Segment Open
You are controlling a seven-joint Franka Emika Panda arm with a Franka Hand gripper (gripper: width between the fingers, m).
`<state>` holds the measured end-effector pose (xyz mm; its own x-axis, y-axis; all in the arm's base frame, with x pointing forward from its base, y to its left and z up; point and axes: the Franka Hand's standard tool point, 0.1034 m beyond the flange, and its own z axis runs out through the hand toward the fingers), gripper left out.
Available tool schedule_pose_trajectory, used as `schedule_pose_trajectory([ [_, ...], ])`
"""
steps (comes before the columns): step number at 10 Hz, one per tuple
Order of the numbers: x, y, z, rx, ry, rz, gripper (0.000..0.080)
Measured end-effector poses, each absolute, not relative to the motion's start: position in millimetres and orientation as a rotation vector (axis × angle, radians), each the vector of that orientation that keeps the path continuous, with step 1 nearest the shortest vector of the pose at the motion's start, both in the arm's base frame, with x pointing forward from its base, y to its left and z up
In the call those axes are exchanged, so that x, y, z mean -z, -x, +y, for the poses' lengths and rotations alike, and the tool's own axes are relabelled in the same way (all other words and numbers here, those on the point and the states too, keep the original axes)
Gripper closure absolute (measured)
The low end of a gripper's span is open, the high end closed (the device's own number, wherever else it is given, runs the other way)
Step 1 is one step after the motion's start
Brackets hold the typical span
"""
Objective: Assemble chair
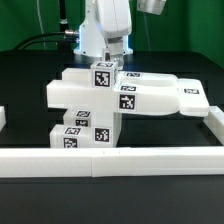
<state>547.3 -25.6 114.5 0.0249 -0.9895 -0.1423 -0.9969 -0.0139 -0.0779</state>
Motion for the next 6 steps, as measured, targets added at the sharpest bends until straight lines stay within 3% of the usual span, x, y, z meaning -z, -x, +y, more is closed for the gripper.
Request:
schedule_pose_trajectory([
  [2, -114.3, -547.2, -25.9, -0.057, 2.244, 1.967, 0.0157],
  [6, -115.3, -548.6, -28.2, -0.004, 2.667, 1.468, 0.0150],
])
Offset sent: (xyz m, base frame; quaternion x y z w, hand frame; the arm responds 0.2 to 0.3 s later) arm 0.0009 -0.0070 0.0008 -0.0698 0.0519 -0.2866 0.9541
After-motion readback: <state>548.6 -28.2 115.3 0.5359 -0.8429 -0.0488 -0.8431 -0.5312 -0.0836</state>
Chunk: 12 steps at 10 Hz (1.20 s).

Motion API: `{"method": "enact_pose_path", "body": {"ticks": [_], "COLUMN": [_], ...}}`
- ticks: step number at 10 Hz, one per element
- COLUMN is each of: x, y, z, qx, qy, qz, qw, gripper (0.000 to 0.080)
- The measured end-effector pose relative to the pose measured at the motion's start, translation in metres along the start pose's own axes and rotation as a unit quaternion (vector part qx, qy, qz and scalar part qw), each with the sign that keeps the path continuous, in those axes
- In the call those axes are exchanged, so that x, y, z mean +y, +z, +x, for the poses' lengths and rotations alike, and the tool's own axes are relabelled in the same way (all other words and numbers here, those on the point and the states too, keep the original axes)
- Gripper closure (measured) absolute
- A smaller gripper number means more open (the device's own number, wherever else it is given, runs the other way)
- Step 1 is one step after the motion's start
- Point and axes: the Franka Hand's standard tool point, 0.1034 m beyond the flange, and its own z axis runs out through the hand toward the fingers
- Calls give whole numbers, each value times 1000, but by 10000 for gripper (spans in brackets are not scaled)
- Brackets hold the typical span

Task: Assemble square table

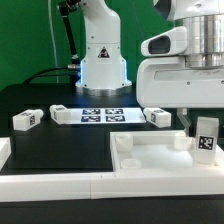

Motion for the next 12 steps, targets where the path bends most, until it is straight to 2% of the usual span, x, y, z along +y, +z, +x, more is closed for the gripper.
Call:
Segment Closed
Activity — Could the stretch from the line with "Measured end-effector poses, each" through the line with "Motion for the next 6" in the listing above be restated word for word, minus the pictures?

Task output —
Measured end-effector poses, each absolute, not relative to the motion's start: position in millimetres and orientation as a rotation vector (axis × angle, radians), each the vector of that orientation that keeps the path continuous, with step 1 nearest the shortest vector of the pose at the motion's start, both in the arm's base frame, with x pointing forward from its base, y to its left and z up
In the call those axes are exchanged, so that x, y, z mean -z, -x, +y, for the poses' lengths and rotations alike, and the tool's own axes are relabelled in the same way (all other words and numbers here, those on the point and the states too, keep the original axes)
Gripper closure absolute (measured)
The low end of a gripper's span is open, the high end closed (the device's own number, wherever else it is given, runs the other way)
Step 1 is one step after the motion's start
Brackets hold the typical span
"""
Objective: Assemble chair
<state>547.3 -25.6 114.5 0.0249 -0.9895 -0.1423 -0.9969 -0.0139 -0.0779</state>
Motion for the next 6 steps, as measured, targets added at the sharpest bends until straight lines stay within 3% of the usual span, x, y, z meaning -z, -x, +y, more is closed for the gripper.

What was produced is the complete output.